Seismic Reflection Profiling

Initial selection of proposed Site HE-4A, which became Site 1205, was based on data gathered at DSDP Site 432, where basement was reached at ~42 mbsf (Jackson, Koizumi, et al., 1980). We conducted a single-channel seismic profile, 3.5-kHz PDR, and magnetometer survey in the vicinity of Site 432 to ensure proper hole location and suitability for basement drilling. Analog seismic data (Glomar Challenger, 8 August 1977, 2230 hr Universal Time Coordinated [UTC], and S.P. Lee, 8-76-NP, 8 October 1976, 2230 hr UTC) were acquired in the vicinity of Site 432. Figure F40 shows the track line of the Leg 197 survey superimposed on ETOPO5 seafloor bathymetry with a contour interval of 100 m. Tick marks along our survey lines mark half-hour intervals. Line 1 is approximately in the same location and azimuth as the S.P. Lee 8-76-NP line.

Survey Lines 1 and 4 pass directly over Site 1205, which is 100 m southeast of DSDP Site 432. Approximately 3-km-long sections from Lines 1 and 4 are shown in Figures F41 and F42, respectively. The midpoint of the active portion of the streamer was ~218 m astern of the water gun source, which was ~4.5-6 m deep. The midpoint between the active section of the streamer and the water gun source was ~191 m astern of the ship's recorded GPS position. Firing of the water gun was set at every 4 s. Each shot record is 3 s in record length, beginning 100 ms before the water gun was triggered. This 100-ms delay, created by the trigger control panel, was removed in SIOSEIS record processing. Ship speed averaged 5.12 kt (2.77 m/s) during Line 1 and 4.57 kt (2.48 m/s) during Line 3. All three lines were processed with SIOSEIS seismic processing software (version 2001.3) (http://sioseis.ucsd.edu), using predictive deconvolution, bandpass filtering from 60-150 Hz, and Fk-migration with a velocity of 2000 m/s. Table T17 shows the SIOSEIS script processing parameters for each line.

At Site 1205, a thin sequence of sediment overlies the volcanic basement. A strongly coherent reflection at 1.81 s two-way traveltime (TWT) marks the contact between the ~40-m-thick sediment and the basement. This contact, dipping to the west, shows little relief except for a shallow trough seen on Line 4. The truncation of dipping lava flows beneath the sediment/basement contact suggests an erosional unconformity (Fig. F42). The lack of lateral coherence of the seafloor reflector is possibly due to very low velocity sediment producing a velocity gradient relative to the seawater velocity.

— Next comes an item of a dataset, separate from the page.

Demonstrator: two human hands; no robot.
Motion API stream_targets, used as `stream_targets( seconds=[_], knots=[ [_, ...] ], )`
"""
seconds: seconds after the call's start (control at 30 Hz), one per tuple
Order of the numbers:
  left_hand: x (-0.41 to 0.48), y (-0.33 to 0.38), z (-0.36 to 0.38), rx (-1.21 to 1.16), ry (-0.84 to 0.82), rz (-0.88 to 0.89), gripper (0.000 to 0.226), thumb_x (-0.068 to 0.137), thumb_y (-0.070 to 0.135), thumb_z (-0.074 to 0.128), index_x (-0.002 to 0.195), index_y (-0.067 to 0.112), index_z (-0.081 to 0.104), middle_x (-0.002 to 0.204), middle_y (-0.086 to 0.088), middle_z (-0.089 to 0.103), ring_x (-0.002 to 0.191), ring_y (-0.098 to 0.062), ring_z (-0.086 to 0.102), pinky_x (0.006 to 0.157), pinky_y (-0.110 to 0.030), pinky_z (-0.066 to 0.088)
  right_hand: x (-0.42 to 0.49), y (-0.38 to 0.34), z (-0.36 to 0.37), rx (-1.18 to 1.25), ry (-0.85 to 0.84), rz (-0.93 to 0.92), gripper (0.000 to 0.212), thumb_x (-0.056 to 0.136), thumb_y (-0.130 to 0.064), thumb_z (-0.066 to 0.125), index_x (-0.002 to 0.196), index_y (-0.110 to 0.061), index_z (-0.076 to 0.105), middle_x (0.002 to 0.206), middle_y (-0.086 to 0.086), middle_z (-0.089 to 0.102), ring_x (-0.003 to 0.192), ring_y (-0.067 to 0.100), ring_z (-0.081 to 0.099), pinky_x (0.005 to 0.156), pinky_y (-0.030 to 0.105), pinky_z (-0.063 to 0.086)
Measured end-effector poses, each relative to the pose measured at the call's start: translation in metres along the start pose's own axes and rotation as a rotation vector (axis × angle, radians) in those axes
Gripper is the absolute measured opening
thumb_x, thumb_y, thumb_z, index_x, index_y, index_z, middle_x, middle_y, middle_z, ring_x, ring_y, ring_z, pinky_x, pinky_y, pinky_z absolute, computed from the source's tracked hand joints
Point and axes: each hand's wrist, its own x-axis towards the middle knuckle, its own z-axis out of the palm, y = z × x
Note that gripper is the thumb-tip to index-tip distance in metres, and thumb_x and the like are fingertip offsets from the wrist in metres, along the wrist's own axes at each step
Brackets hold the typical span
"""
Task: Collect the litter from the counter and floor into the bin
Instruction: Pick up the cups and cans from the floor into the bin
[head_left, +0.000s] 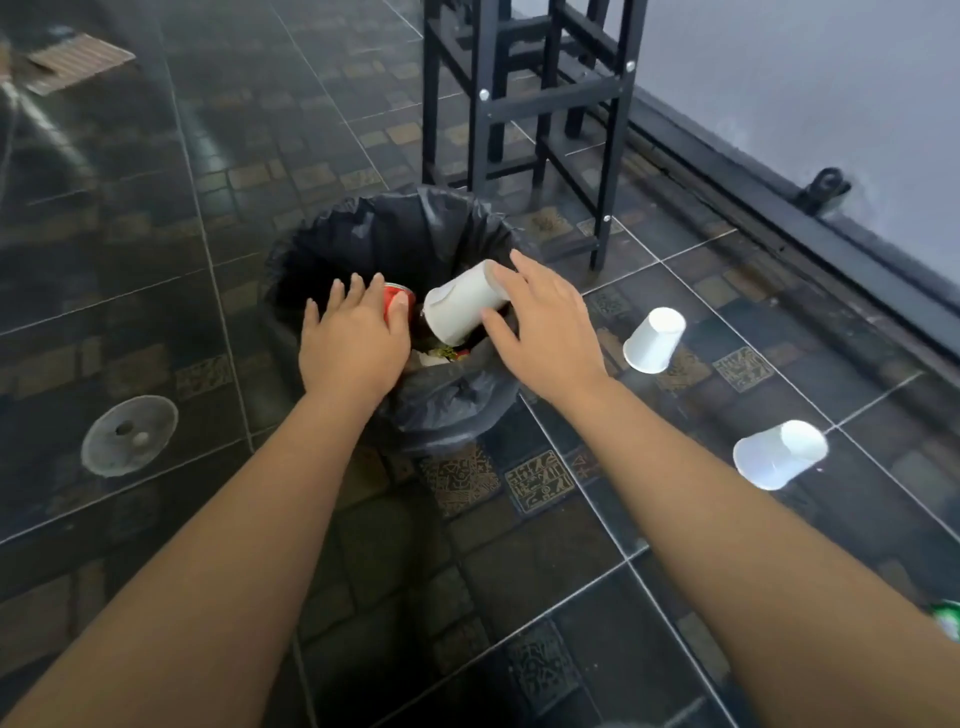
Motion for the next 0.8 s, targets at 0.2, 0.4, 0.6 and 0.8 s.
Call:
stream_targets(
  seconds=[0.2,0.4,0.6,0.8],
  knots=[
    [-0.027,0.082,0.011,-0.035,0.135,0.189,0.058,0.103,0.041,0.022,0.148,0.008,0.034,0.154,-0.015,0.033,0.145,-0.028,0.022,0.117,-0.045,0.013,-0.048,0.058,-0.016,0.044,0.039,0.169,0.053,0.100,-0.043,0.041,0.148,-0.020,0.038,0.156,0.002,0.033,0.143,0.020,0.029,0.118,0.041,0.023],
    [-0.074,0.181,0.052,-0.128,0.110,0.504,0.055,0.104,0.036,0.027,0.149,0.006,0.033,0.155,-0.014,0.030,0.146,-0.026,0.020,0.119,-0.043,0.011,-0.125,0.130,-0.041,-0.003,0.133,0.440,0.049,0.100,-0.035,0.046,0.144,-0.016,0.040,0.151,0.004,0.040,0.139,0.024,0.036,0.115,0.038,0.026],
    [-0.128,0.269,0.116,-0.191,-0.118,0.685,0.057,0.102,0.042,0.031,0.149,0.009,0.031,0.155,-0.011,0.032,0.145,-0.024,0.023,0.119,-0.041,0.014,-0.231,0.205,-0.062,-0.174,0.132,0.778,0.052,0.099,-0.035,0.046,0.145,-0.014,0.038,0.152,0.006,0.037,0.138,0.026,0.035,0.114,0.039,0.026],
    [-0.159,0.329,0.161,-0.133,-0.294,0.812,0.068,0.097,0.047,0.047,0.152,0.017,0.022,0.159,-0.012,0.023,0.146,-0.028,0.019,0.118,-0.043,0.017,-0.325,0.250,-0.060,-0.285,0.029,1.184,0.065,0.095,-0.039,0.052,0.149,-0.013,0.027,0.156,0.012,0.027,0.141,0.032,0.028,0.114,0.045,0.024]
  ],
)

Two different types of basement are present in the vicinity of Site 1205, producing distinctly different seismic signatures. The upper sequence of dominantly alkalic basalt lava flow units interbedded with soil layers (see "Physical Volcanology and Igneous Petrology") produces laterally coherent, low-frequency, and west-dipping reflections beneath the sediment layer. This section was penetrated in Hole 1205A, at ~1.88 s TWT. Basement underlying this soil-lava sequence, which appears to be more massively bedded given its lack of laterally coherent internal reflectivity, rises gently upward to the southeast. The strongly reflective upper sequence of lava flows and soil interbeds continues to thin to the southeast until it is only ~0.02 s TWT thick at shotpoint 1431 on Line 1 (Fig. F41). The prominent rise in the top of the lower incoherently reflective basement at shotpoint 1351 (Fig. F41) does not appear to be fault controlled and is more likely an erosional or constructional surface. The change in acoustic character of the basement sequences might be related to soil horizons occurring far less commonly below Core 197-1205A-29R (~203 mbsf) than above this depth, which corresponds to ~1.88 s TWT.

The boundary in the two types of basement might mark the top of dominantly tholeiitic flow units, having higher eruption rates, and thus leaving less time for the formation of soil horizons and interbedded sediment necessary to produce the layered character of the upper basement section.